Senators want answers on Iraq costs

WHAT'S GOING ON?Both Democrats and Republicans grilled senior officials on the post-war budget, suggesting that a lack of estimates marks a post-war plan adrift


Senators from both parties assailed two senior Bush administration officials on Tuesday for failing to give even rough projections on the length, cost and troop levels for the postwar effort in Iraq.

In a contentious hearing before the Senate Foreign Relations Committee, President George W. Bush's budget director, Joshua Bolten, and Deputy Defense Secretary Paul Wolfowitz, said it was difficult, if not impossible, to make those forecasts, given the fluid security situation on the ground and the administration's efforts to recruit international forces to help replace US troops.

The Pentagon says it is costing US$3.9 billion a month to keep nearly 150,000 US troops in Iraq, but the officials refused to say what the costs and what troop levels might be needed in the future, or what reconstruction costs might be.

Bolten said the total reconstruction costs this year would be US$7.3 billion.

Democrats in particular, along with Republicans, scolded the two officials, warning them that public support hinged on candid administration estimates of future costs, even if they were rough figures. Some senators even suggested the vagueness masked a postwar plan adrift.

"Because of some combination of bureaucratic inertia, political caution and unrealistic expectations left over from before the war, we do not appear to be confident about our course in Iraq," Senator Richard Lugar, a Republican, who is chairman of the foreign relations committee, said in a statement.

Other Republicans were equally blunt. "I think you, Mr. Bolten, should be more forthright in terms of what the costs are going to be so that we have some idea, and the American people, how long, how much," said Senator George Voinovich, a Republican.

Several lawmakers accused Wolfowitz, an architect of the administration's Iraq policy who just returned from a five-day trip there, of sugar-coating the problems of stabilizing the country and of dwelling on what the administration has called Iraq's role in global terrorism, to the exclusion of other threats.
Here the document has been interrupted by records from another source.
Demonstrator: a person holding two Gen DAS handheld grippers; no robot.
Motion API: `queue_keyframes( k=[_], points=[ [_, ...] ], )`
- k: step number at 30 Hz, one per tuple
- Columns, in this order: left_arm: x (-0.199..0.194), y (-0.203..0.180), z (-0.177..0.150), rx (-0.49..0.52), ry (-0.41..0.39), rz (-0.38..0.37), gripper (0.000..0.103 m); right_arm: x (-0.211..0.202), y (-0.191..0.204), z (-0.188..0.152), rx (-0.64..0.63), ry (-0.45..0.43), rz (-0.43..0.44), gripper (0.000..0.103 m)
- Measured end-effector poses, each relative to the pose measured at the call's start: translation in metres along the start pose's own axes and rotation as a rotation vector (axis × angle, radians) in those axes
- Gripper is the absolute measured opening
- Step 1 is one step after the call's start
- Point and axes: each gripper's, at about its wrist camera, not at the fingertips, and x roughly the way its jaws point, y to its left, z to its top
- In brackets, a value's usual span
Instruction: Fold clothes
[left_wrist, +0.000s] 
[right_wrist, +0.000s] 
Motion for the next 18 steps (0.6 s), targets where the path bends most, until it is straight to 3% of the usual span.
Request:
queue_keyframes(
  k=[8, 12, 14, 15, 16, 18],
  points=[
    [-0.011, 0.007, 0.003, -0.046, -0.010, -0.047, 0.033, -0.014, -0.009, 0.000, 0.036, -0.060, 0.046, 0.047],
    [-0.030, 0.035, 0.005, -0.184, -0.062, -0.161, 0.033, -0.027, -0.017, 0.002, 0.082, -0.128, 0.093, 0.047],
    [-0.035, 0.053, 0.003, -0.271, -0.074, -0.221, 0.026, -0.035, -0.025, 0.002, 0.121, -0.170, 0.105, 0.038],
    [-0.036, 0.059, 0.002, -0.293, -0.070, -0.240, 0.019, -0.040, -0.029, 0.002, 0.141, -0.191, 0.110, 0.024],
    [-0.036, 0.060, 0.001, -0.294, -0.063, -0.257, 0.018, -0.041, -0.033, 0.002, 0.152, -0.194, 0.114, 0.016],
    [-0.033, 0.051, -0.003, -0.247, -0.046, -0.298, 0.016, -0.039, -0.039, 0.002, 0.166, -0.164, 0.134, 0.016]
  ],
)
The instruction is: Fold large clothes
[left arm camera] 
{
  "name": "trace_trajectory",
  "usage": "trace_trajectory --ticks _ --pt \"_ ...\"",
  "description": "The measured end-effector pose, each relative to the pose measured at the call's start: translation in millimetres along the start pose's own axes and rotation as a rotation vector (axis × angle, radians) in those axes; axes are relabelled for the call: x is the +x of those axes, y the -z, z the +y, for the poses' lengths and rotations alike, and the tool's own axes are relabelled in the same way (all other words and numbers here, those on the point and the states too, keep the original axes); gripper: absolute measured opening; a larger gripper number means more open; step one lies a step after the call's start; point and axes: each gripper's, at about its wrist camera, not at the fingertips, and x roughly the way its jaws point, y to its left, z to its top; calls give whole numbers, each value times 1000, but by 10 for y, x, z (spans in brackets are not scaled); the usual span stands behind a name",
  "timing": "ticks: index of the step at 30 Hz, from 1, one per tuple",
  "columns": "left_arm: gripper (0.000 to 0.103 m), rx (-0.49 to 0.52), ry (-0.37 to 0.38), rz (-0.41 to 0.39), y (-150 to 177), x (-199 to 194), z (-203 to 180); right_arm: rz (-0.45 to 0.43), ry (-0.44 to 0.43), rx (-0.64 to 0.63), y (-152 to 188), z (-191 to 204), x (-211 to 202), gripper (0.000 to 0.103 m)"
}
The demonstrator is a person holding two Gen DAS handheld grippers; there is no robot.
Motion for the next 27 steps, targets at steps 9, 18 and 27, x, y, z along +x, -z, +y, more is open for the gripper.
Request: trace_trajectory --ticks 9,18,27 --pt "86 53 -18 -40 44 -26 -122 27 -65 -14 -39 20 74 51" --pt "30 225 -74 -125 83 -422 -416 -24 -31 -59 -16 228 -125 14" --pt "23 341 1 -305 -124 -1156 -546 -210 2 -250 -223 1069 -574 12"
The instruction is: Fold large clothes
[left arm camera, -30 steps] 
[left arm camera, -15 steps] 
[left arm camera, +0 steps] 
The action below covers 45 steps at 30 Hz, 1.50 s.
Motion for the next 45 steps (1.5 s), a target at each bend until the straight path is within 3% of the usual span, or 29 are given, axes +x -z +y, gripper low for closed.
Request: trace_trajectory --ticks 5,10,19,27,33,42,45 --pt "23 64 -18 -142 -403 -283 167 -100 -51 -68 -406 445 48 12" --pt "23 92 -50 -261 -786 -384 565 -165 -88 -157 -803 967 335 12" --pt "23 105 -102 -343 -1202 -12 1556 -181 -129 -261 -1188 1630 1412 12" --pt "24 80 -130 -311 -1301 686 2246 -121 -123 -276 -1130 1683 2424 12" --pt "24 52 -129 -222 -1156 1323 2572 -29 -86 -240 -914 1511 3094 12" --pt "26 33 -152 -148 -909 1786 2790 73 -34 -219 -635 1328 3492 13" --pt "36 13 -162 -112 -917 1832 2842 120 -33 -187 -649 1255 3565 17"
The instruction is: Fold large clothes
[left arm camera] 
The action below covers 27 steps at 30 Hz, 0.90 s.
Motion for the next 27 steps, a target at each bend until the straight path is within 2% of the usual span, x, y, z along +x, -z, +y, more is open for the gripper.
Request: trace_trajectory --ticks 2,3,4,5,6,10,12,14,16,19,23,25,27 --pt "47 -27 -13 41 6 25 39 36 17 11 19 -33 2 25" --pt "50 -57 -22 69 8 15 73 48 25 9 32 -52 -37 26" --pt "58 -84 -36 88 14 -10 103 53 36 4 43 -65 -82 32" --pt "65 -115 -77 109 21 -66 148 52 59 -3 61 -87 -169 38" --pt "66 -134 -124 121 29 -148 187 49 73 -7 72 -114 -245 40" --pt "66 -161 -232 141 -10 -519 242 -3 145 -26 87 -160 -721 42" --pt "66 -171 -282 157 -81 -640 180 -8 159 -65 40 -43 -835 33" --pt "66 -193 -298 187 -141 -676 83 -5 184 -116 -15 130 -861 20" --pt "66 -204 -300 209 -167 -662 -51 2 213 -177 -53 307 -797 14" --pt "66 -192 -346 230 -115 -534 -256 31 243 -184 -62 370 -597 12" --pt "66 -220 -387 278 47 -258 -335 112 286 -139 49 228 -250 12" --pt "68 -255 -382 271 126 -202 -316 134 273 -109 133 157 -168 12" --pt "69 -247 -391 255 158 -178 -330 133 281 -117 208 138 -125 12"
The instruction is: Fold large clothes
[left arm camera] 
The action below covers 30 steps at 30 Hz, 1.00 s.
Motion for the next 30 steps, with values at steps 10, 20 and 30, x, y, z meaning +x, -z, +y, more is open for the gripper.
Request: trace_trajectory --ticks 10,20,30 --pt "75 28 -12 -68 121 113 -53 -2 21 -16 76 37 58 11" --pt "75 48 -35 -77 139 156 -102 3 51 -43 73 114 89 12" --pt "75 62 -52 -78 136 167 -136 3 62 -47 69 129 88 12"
Senator Lincoln Chafee, a Republican, accused Wolfowitz of "shifting the justification of what we're doing" in Iraq from weapons of mass destruction to Saddam Hussein's tyrannical three-decade rule.

But the testiest exchanges came among Senator Joseph Biden Jr, the panel's ranking Democrat, and Bolten and Wolfowitz.

Biden asked if the government expected to spend US$4 billion a month on the troops into next year.

"We don't have any reason to expect a dramatic change in that number, but I wouldn't want to predict beyond the next couple of months, because the situation is so variable," Bolten said.

But Biden said lawmakers would soon vote on a fiscal 2004 budget, and he insisted that Bolten be more precise.

"What the devil are you going to ask us for?" Biden demanded.

Bolten acknowledged that the Bush administration could not accurately estimate the costs of troops or reconstruction, "simply because we don't know what they will be."

At which point, Biden exclaimed, "Oh, come on now! Does anybody here at the table think we're going to be down below 100,000 forces in the next calendar year?" He added, "When are you guys starting to be honest with us?"